Personal information
- Full name: Pierre-François Aubameyang
- Date of birth: 29 May 1965 (age 61)
- Place of birth: Bitam, Gabon
- Height: 1.78 m (5 ft 10 in)
- Positions: Centre-back; defensive midfielder;

Senior career*
- Years: Team / Apps / (Gls)
- 1982–1984: Malakoff / 40 / (6)
- 1984–1991: Laval / 135 / (4)
- 1991–1994: Le Havre / 124 / (15)
- 1994–1995: Toulouse / 45 / (3)
- 1995: Libreville / 0 / (0)
- 1996: Atlético Junior / 1 / (0)
- 1996–1997: Triestina / 18 / (3)
- 1997–1998: Nice / 28 / (1)
- 2001–2002: Rouen / 29 / (4)
- Total:  / 420 / (36)

International career
- 1985–1998: Gabon / 29 / (4)

= Pierre Aubameyang =

Gabonese footballer (born 1965)

Pierre-François Aubameyang (also spelled Aubame-Eyang; born 29 May 1965) is a Gabonese former professional footballer who played as a centre-back or defensive midfielder. He spent most of his career at French clubs Laval and Le Havre. At international level, he won 29 caps for the Gabon national team. He is the father of Catilina, Willy and Pierre-Emerick.
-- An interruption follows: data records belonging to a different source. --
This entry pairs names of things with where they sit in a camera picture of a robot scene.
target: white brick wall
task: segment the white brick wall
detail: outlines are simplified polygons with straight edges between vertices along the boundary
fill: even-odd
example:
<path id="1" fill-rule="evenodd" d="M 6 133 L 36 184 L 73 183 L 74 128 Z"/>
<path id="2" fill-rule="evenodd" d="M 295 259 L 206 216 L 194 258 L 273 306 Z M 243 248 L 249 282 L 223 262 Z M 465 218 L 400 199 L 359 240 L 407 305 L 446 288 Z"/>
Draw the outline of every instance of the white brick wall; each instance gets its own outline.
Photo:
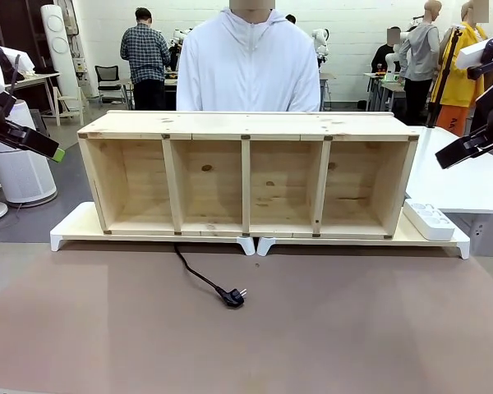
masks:
<path id="1" fill-rule="evenodd" d="M 228 5 L 228 0 L 73 0 L 81 29 L 81 41 L 96 86 L 94 66 L 121 68 L 121 77 L 129 76 L 129 67 L 119 57 L 124 31 L 135 24 L 135 9 L 147 7 L 154 16 L 154 28 L 169 41 L 175 29 L 198 25 Z M 387 28 L 407 28 L 413 16 L 423 13 L 425 0 L 277 0 L 276 7 L 292 13 L 297 25 L 307 33 L 314 29 L 330 31 L 330 56 L 322 71 L 336 75 L 329 87 L 332 101 L 357 101 L 366 98 L 367 81 L 362 73 L 370 70 L 376 49 L 386 40 Z M 463 0 L 442 0 L 444 8 L 437 25 L 440 37 L 451 23 L 460 22 Z M 493 34 L 491 19 L 484 24 Z"/>

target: white power strip
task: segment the white power strip
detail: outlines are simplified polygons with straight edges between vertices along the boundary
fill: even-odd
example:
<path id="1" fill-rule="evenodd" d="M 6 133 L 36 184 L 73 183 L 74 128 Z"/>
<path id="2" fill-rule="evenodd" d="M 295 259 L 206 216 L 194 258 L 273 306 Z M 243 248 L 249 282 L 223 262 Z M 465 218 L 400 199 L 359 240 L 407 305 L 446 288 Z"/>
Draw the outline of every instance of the white power strip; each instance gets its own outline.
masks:
<path id="1" fill-rule="evenodd" d="M 456 225 L 431 204 L 407 199 L 403 212 L 427 240 L 451 241 L 453 239 Z"/>

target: white jacket
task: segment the white jacket
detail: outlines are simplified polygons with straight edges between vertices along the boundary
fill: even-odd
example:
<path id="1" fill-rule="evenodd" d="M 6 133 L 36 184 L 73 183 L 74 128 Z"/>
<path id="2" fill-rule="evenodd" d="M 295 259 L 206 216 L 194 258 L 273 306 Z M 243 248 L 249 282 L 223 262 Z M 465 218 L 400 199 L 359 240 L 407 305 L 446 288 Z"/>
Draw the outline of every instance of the white jacket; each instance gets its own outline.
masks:
<path id="1" fill-rule="evenodd" d="M 279 12 L 253 25 L 226 8 L 184 40 L 178 111 L 319 109 L 320 74 L 312 38 Z"/>

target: plaid shirt
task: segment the plaid shirt
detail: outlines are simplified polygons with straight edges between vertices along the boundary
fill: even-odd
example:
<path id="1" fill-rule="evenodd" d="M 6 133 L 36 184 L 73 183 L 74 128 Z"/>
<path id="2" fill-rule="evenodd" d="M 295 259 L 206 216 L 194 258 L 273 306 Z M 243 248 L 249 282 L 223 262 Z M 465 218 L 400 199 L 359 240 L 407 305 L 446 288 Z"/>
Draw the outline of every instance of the plaid shirt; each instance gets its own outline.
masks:
<path id="1" fill-rule="evenodd" d="M 170 52 L 164 37 L 144 23 L 126 30 L 121 42 L 121 57 L 130 62 L 131 82 L 164 80 L 164 67 Z"/>

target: black office chair
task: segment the black office chair
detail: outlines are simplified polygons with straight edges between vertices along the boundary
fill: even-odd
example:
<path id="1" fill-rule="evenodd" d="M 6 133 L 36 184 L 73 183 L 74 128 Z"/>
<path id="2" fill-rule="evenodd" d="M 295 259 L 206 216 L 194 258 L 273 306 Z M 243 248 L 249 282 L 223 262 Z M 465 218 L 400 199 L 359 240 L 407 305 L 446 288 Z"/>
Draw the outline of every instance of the black office chair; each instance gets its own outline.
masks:
<path id="1" fill-rule="evenodd" d="M 102 86 L 103 82 L 114 82 L 119 80 L 118 66 L 112 66 L 112 67 L 95 66 L 95 72 L 97 73 L 97 80 L 99 81 L 100 106 L 102 106 L 102 97 L 103 97 L 102 92 L 121 92 L 121 96 L 122 96 L 122 85 Z"/>
During his time at Stade Lavallois, Aubameyang became so sick he could not walk. His then-teammate, Franck Leboeuf, claims that the malady was healed by a marabout with black magic after medical doctors could not cure him.

==Post-playing career==
Aubameyang worked as a scout for A.C. Milan.

In September 2018, he was reported to have become joint managers of the Gabon national team with Daniel Cousin. However, a few days later, his son, Pierre-Emerick, said he had not accepted the position. The Gabonese FA admitted they had made an error, and that Cousin was the sole manager.